While there are some references to earlier issues and plots still running, the bulk of "Daredevil" #7 is a stand-alone story and a good introduction to the series. Matt Murdock takes some of the "trouble" students at the Cresskill School for the Blind on a trip, but when the bus crashes in the snow, it turns into an interesting story about survival, leadership, and the elements.
Mark Waid takes established elements, like the difficulty Daredevil's radar sense has with a snow storm, and uses them to create a daunting set of obstacles for the characters to survive. It's tense watching Matt Murdock having to round up the children and try to lead them through the snowy landscape, and the sudden worry when they find themselves short one student. It helps that the kids actually feel like kids; they argue, they tease one another, they complain about the bad situation, but all without coming across as annoying. They're clearly out of their depth, and when misunderstandings happen it's in an understandable manner.
The only quibble I have with the script is the idea that Matt would shift into his Daredevil outfit; sure, it provides the visual of Daredevil leading the kids through the snow, but considering that they were trying to find help it doesn't seem like the smartest of options to take.
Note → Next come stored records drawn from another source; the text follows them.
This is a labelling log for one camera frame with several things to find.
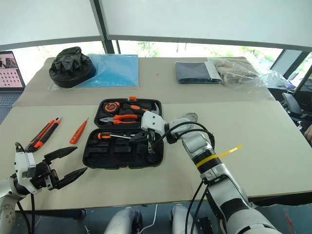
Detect silver right robot leg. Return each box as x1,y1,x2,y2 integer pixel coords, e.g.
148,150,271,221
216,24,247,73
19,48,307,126
170,203,203,234

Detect clear tape roll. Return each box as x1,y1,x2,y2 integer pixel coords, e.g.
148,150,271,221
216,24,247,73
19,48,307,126
182,112,199,123

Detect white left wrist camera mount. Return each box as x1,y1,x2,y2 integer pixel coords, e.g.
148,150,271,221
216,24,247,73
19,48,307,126
14,150,38,190

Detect clear bag with beige items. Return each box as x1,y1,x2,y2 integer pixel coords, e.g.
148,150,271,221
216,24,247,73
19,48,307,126
207,57,291,95

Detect orange black handled hammer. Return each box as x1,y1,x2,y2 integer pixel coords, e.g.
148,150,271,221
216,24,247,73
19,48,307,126
122,101,162,117

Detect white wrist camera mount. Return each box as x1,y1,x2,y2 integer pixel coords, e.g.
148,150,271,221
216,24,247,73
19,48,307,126
140,111,164,135
14,150,38,190

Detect open laptop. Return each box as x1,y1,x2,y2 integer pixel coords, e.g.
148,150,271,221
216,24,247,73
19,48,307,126
0,50,26,122

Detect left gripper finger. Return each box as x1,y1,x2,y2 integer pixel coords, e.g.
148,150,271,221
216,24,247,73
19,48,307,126
56,167,89,190
43,146,78,161

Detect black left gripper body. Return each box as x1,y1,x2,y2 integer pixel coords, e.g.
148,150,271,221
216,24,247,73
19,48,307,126
30,158,60,192

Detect orange handled pliers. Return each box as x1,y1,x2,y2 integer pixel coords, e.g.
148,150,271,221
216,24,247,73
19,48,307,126
99,114,139,126

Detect orange black tape measure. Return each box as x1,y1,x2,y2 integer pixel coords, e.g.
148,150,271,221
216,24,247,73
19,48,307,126
102,101,122,114

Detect thin white cable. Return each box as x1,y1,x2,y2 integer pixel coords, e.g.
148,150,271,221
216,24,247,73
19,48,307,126
84,203,159,234

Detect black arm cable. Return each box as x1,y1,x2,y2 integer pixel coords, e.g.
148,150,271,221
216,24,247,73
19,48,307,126
156,121,216,234
15,192,36,234

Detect dark window frame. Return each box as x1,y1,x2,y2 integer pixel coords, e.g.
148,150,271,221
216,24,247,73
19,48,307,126
0,0,312,58

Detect black plastic tool case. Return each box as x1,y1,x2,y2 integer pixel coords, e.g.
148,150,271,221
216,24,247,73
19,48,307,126
82,98,164,170

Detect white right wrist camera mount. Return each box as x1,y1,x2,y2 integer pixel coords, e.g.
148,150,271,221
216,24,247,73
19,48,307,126
140,111,164,135

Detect orange handled screwdriver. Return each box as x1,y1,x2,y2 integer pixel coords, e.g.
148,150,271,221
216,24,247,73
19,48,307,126
97,131,133,140

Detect black fabric bag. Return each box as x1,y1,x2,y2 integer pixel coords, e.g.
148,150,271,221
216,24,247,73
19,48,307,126
48,46,97,89

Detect blue plastic sheet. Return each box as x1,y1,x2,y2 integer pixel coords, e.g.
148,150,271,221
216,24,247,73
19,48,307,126
47,53,142,92

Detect silver robot leg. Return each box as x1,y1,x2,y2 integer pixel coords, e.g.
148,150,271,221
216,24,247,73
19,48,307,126
170,203,203,234
104,207,142,234

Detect yellow zip tie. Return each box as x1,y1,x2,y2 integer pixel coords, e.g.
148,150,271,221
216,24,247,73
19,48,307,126
195,145,243,169

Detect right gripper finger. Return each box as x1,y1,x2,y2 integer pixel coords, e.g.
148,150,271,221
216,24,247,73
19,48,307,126
130,132,148,144
146,136,156,155

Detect orange black utility knife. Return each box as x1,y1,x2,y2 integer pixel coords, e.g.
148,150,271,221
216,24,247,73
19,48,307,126
24,117,63,153

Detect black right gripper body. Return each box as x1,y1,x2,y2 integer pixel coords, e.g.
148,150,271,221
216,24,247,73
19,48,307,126
143,128,163,149

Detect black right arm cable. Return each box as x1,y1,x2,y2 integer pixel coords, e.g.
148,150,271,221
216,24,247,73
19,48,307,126
156,121,216,234

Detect folded grey cloth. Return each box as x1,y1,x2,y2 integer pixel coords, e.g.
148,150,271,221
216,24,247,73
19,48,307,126
175,61,223,85

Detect black office chair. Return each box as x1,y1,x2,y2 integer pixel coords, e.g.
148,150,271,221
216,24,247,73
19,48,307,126
281,51,312,128

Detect silver left robot leg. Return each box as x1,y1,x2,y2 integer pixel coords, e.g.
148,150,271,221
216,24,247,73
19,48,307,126
104,207,142,234

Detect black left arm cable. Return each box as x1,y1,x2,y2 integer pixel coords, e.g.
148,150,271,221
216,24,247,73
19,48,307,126
15,192,36,234

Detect orange tester pen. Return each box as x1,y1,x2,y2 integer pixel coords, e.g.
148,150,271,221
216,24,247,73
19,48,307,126
69,117,90,145

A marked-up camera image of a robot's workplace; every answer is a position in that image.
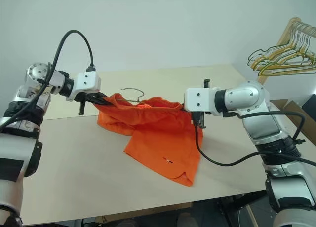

The fact that it's the only real issue with the story, though, says a lot about the strength of Waid's work this month.
Paolo Rivera's pencils are, unsurprisingly, gorgeous. He's able to bring this story to life so beautifully, from the ever-present snowstorm that blankets the panels, to the hideous twisted wreckage of the bus that's been sheared in two. There are lots of great little touches here too, like the "SCRRRCH" sound-effect in the path of the snow plow, or how Rivera draws things through Daredevil's perspective with the parallel texture lines. Little moments like bottles of wine at the holiday party or the children in the snow, drawn in Daredevil-vision, help bring the situations to life. Even the cover is beautiful and striking, with Daredevil creating a snow angel on a rooftop; a splash of red in an otherwise black and white scene.
"Daredevil" is rapidly shaping up to be one of the best series at Marvel, and this issue helps cement that position. This is a great little one-off comic, and if you haven't checked out the new series it's an excellent sampler. Great stuff from everyone involved.